> [ACTIVITY]: Which lines of the listing below contain the word "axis"? Return them.
DATA SHOWN section start
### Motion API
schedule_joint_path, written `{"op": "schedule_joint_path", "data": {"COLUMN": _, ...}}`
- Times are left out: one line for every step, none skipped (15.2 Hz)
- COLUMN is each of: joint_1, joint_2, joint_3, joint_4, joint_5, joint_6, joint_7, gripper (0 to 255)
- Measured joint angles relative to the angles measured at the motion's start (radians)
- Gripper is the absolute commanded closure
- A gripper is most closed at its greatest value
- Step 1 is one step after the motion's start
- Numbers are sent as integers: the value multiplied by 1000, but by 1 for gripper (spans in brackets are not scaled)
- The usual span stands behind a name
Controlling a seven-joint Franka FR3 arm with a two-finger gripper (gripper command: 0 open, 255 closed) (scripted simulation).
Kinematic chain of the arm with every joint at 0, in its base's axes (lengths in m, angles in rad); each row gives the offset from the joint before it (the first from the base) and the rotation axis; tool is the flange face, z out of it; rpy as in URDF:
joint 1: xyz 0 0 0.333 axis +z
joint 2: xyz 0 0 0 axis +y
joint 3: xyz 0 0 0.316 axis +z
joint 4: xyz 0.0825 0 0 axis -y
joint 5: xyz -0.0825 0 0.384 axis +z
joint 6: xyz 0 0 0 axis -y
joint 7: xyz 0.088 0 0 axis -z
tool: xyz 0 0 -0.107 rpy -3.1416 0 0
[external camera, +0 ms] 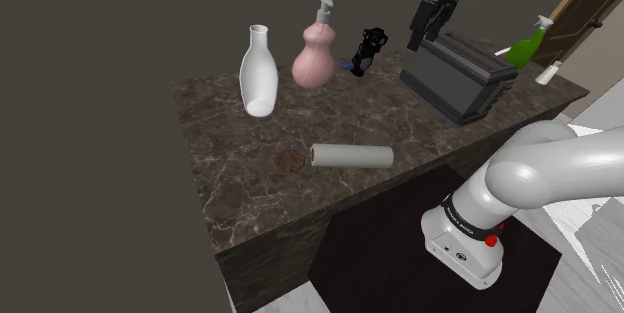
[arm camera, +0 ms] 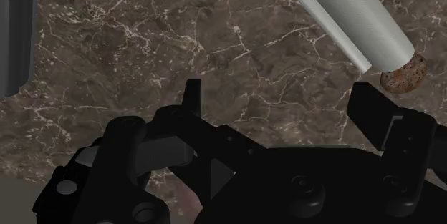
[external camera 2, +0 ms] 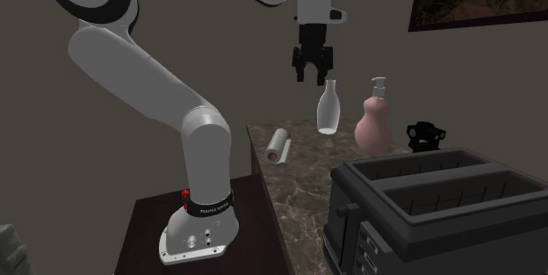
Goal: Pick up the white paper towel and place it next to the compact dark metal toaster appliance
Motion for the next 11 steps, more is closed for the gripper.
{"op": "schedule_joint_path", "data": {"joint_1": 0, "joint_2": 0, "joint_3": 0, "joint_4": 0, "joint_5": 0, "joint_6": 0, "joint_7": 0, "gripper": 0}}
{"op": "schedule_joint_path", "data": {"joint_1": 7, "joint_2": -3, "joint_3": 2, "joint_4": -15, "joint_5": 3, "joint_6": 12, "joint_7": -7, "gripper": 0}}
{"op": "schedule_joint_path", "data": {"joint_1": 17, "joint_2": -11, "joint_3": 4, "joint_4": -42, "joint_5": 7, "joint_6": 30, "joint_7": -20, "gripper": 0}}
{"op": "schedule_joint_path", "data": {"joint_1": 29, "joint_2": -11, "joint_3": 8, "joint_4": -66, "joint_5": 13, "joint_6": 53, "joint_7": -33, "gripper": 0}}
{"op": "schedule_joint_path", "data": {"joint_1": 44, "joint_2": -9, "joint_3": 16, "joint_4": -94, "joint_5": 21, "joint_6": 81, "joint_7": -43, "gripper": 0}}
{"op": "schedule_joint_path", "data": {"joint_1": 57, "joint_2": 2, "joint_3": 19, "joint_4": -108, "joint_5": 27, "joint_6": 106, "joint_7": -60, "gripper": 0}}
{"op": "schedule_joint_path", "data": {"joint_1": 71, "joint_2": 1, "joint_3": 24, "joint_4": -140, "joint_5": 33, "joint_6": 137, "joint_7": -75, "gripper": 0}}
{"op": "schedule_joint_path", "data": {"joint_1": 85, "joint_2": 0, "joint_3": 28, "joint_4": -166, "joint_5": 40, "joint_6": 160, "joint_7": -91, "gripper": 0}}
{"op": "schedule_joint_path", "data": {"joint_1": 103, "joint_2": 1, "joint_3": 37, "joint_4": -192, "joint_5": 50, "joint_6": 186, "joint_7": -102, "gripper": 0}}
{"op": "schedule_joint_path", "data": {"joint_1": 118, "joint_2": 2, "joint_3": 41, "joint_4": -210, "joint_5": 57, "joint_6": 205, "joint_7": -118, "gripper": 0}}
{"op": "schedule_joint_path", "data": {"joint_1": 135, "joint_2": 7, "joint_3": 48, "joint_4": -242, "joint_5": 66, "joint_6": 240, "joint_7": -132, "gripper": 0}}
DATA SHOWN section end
> [COMPLETED EXERCISE]:
Kinematic chain of the arm with every joint at 0, in its base's axes (lengths in m, angles in rad); each row gives the offset from the joint before it (the first from the base) and the rotation axis; tool is the flange face, z out of it; rpy as in URDF:
joint 1: xyz 0 0 0.333 axis +z
joint 2: xyz 0 0 0 axis +y
joint 3: xyz 0 0 0.316 axis +z
joint 4: xyz 0.0825 0 0 axis -y
joint 5: xyz -0.0825 0 0.384 axis +z
joint 6: xyz 0 0 0 axis -y
joint 7: xyz 0.088 0 0 axis -z

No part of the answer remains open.